# DIRECTIONS:
If an entry holds a picture, leave that picture out. Give everything else again exactly.

• • • •

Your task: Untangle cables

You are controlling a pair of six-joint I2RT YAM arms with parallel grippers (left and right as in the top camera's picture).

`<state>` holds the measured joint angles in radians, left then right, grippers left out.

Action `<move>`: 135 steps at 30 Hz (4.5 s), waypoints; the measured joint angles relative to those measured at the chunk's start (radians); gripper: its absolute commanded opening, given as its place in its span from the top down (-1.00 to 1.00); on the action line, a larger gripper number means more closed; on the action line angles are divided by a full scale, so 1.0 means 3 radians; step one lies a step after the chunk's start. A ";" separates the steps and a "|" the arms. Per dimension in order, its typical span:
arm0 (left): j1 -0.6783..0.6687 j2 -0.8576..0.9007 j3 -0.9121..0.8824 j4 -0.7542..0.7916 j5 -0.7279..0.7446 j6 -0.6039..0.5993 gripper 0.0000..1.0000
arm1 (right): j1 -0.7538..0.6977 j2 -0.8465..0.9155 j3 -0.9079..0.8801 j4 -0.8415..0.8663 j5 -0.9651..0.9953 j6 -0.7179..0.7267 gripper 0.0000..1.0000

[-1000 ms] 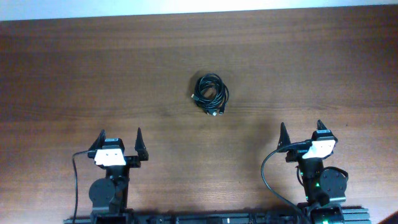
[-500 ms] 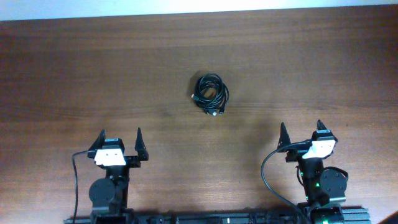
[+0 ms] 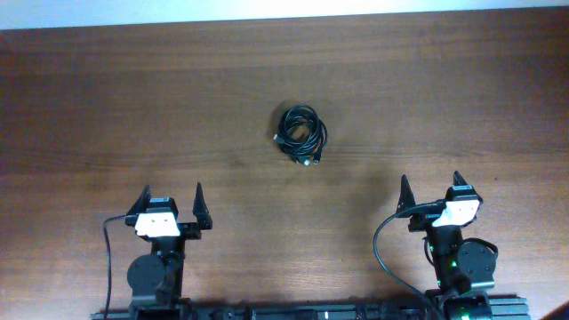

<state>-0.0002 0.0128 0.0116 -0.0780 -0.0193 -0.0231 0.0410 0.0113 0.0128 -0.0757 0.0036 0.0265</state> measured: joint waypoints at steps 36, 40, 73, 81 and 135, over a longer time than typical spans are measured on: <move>0.0000 0.1741 0.2419 -0.0750 0.1727 0.0228 -0.97 | 0.0000 0.1205 0.2654 -0.1914 -0.1306 0.0795 -0.96; 0.0003 0.3026 0.3553 -0.1970 0.1869 0.0362 -0.97 | 0.0000 0.2266 0.3558 -0.2753 -0.1287 0.0689 -0.97; -0.0538 0.5884 0.4762 -0.2401 0.1345 -0.0712 -0.97 | 0.0773 0.5646 0.4842 -0.2396 -0.1671 0.1027 -0.92; -0.0538 0.5993 0.4763 -0.2497 0.1330 -0.0762 -0.98 | 0.0865 0.6096 0.4852 -0.1951 -0.1381 0.1548 -0.87; -0.0538 0.5993 0.4763 -0.2570 0.1372 -0.0762 -0.97 | 0.0759 0.6032 0.7947 -0.3062 -0.2717 0.1572 0.92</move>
<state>-0.1616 1.8107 1.4406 -0.8490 0.3923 -0.2516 0.2687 1.8210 2.3970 -0.9943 -0.8116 0.4980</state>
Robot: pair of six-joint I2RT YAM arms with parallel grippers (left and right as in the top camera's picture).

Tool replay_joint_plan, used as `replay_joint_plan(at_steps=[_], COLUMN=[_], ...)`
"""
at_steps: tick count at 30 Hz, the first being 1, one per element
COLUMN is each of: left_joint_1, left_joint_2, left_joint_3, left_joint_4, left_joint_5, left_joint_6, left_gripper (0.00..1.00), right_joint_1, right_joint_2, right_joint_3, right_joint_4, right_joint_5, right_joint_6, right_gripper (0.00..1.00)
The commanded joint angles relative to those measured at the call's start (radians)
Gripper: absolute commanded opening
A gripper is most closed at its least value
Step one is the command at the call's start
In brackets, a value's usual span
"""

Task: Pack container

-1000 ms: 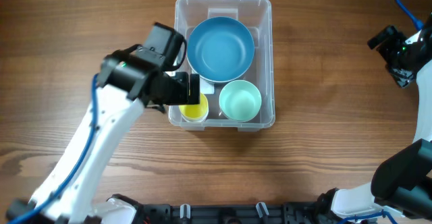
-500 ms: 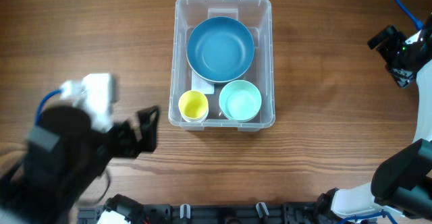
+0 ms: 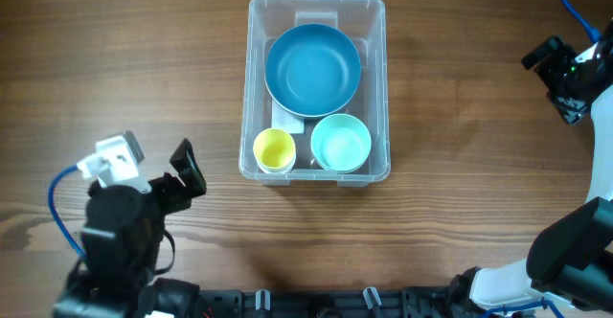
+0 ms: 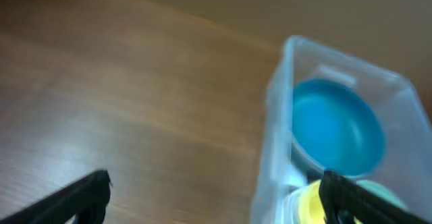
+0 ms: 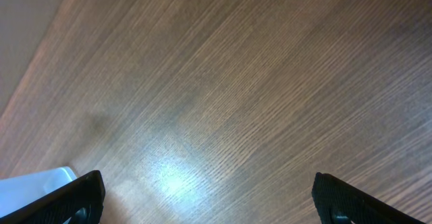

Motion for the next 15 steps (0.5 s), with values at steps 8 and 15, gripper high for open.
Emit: replay_joint_plan(at_steps=[8,15], left_joint_1=[0.108,0.139], left_joint_2=[-0.357,-0.468], left_joint_3=[-0.518,-0.591], left_joint_4=[0.233,0.232], left_joint_5=[0.080,0.080], left_joint_6=[0.003,0.004], left_gripper=[1.00,1.00], right_joint_1=[0.002,0.002], right_joint_2=[0.008,0.008], right_joint_3=[0.000,0.000], right_joint_4=[0.003,0.003], right_joint_5=[-0.002,-0.002], right_joint_6=[0.005,0.005], right_gripper=[1.00,1.00])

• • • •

# TASK RESPONSE:
Your task: Untangle cables

You are controlling a pair of six-joint I2RT YAM arms with parallel grippers (left and right as in the top camera's picture).

`<state>` holds the measured joint angles in radians, left then right, grippers left out.

Action `<move>`: 135 steps at 30 Hz (4.5 s), waypoints; the measured joint angles relative to those measured at the chunk's start (radians); gripper: its absolute commanded opening, given as its place in its span from the top down (-1.00 to 1.00); on the action line, a larger gripper number means more closed; on the action line angles are divided by a full scale, so 1.0 means 3 radians; step one lies a step after the chunk's start. A ";" separates the steps and a "|" the arms. Per dimension in order, its typical span:
arm0 (left): j1 -0.6783..0.6687 j2 -0.8576..0.9007 j3 -0.9121..0.8824 j4 -0.7542..0.7916 j5 -0.7279..0.7446 j6 -0.6039..0.5993 gripper 0.0000..1.0000
arm1 (right): j1 -0.7538..0.6977 j2 -0.8465..0.9155 j3 -0.9079..0.8801 j4 -0.8415..0.8663 j5 -0.9651..0.9953 j6 -0.7179..0.7267 gripper 0.0000..1.0000

[-1000 ms] 
[-500 ms] 
[+0 ms] 

<state>-0.0002 0.0128 0.0116 -0.0780 -0.0193 -0.0231 0.0410 0.0113 0.0128 -0.0757 0.0036 0.0265</state> measured: joint waypoints at steps 36, 40, 73, 81 and 135, over a longer time than typical spans are measured on: <move>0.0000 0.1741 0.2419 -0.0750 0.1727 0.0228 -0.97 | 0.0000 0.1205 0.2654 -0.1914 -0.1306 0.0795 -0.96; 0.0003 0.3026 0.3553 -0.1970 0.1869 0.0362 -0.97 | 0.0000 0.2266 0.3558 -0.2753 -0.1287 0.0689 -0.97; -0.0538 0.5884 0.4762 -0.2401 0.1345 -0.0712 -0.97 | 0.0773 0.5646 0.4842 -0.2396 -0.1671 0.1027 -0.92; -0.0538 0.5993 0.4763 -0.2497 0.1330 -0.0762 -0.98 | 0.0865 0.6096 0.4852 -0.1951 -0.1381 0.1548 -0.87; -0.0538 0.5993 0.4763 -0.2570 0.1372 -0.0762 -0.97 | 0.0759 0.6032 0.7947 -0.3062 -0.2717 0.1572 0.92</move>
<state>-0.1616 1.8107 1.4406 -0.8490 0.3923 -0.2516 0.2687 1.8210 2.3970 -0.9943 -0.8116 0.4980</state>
Robot: pair of six-joint I2RT YAM arms with parallel grippers (left and right as in the top camera's picture).

Tool replay_joint_plan, used as `replay_joint_plan(at_steps=[_], COLUMN=[_], ...)`
"""
at_steps: tick count at 30 Hz, the first being 1, one per element
COLUMN is each of: left_joint_1, left_joint_2, left_joint_3, left_joint_4, left_joint_5, left_joint_6, left_gripper (0.00..1.00), right_joint_1, right_joint_2, right_joint_3, right_joint_4, right_joint_5, right_joint_6, right_gripper (0.00..1.00)
The commanded joint angles relative to those measured at the call's start (radians)
Gripper: absolute commanded opening
A gripper is most closed at its least value
Step one is the command at the call's start
In brackets, a value's usual span
"""

Task: Pack container

-1000 ms: 
-500 ms: 
+0 ms: 
+0 ms: 
+0 ms: 

Motion for the next 15 steps (0.5 s), with values at steps 8 and 15, gripper high for open.
Emit: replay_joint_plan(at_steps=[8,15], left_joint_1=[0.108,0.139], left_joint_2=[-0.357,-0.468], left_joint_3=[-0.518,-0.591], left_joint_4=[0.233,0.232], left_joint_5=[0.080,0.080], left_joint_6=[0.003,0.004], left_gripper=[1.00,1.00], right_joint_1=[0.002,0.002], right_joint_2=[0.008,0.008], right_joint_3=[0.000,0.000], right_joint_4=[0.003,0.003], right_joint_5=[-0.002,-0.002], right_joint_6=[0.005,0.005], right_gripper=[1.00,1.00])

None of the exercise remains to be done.